-------- Raw data
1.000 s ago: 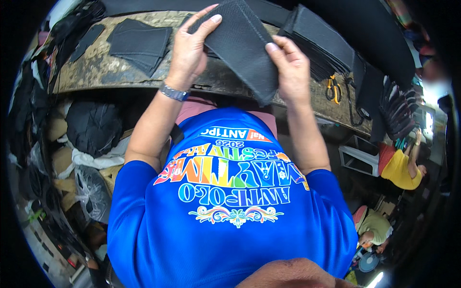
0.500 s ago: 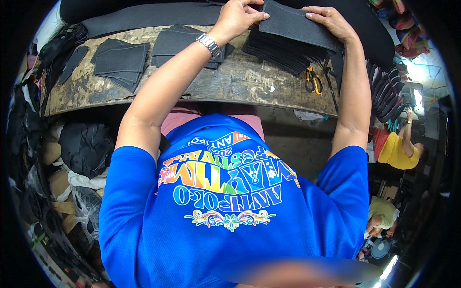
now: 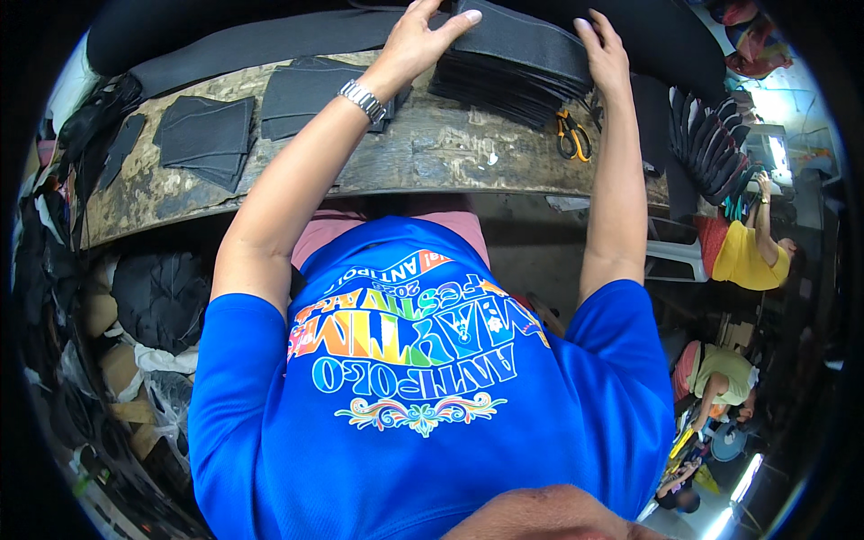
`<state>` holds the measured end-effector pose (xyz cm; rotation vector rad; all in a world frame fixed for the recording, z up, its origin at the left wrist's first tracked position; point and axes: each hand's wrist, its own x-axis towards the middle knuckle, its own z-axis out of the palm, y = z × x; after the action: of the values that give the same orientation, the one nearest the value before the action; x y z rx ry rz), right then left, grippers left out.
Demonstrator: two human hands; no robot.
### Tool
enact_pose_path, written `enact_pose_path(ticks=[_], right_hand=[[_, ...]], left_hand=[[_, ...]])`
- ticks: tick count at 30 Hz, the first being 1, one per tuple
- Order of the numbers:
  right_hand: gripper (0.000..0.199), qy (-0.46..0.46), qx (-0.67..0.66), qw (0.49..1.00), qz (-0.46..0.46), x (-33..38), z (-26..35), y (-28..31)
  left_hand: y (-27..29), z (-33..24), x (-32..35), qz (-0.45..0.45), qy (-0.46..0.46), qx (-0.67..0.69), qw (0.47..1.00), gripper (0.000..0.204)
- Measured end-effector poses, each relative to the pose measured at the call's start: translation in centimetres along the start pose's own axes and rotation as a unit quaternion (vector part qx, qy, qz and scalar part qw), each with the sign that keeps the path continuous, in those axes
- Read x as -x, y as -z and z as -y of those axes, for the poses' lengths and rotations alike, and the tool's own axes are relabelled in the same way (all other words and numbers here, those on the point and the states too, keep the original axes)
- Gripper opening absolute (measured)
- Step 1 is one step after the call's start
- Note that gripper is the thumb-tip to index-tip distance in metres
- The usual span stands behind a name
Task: The person repeatedly picks up small black fabric pieces from a workbench, aligns them, and stacks them into a growing pile. The hands handle the pieces one at a time or in small groups, occasionally adjusting the stack to keep it even.
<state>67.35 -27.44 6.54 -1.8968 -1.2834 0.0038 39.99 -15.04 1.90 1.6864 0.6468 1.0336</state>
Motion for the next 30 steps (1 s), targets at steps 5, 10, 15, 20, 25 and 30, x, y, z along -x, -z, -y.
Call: enact_pose_path(ticks=[5,10,15,20,25,30], right_hand=[[0.078,-0.299,-0.321,0.899,-0.012,6.0,1.2,0.6],[0.068,-0.247,-0.398,0.881,0.064,9.6,3.3,-0.3],[0.077,-0.248,-0.332,0.910,0.032,10.5,2.4,-1.8],[0.080,-0.201,-0.234,0.951,-0.032,10.7,2.5,-3.2],[0.050,0.037,-0.180,0.950,-0.254,11.6,9.1,-2.7],[0.019,0.101,-0.301,0.943,0.097,13.7,16.7,-9.2]], left_hand=[[-1.2,-1.0,0.4,0.018,0.007,-0.066,0.998,0.063],[-2.0,0.3,-0.6,0.019,-0.015,-0.054,0.998,0.054],[-1.4,0.9,-1.6,0.048,-0.011,-0.033,0.998,0.048],[-0.6,-0.2,-1.4,0.036,-0.005,-0.042,0.998,0.057],[8.0,-1.3,0.5,0.080,-0.043,-0.100,0.991,0.044],[21.8,-1.0,7.0,0.095,-0.034,-0.365,0.925,0.058]])
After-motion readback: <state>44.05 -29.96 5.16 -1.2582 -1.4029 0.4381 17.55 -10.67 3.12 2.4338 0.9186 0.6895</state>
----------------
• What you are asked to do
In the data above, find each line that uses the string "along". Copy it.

• Output for this task
- Measured end-effector poses, each relative to the pose measured at the call's start: translation in centimetres along the start pose's own axes and rotation as a unit quaternion (vector part qx, qy, qz and scalar part qw), each with the sign that keeps the path continuous, in those axes
Motion for the next 30 steps (1 s), targets at steps 5, 10, 15, 20, 25 and 30, x, y, z along -x, -z, -y.

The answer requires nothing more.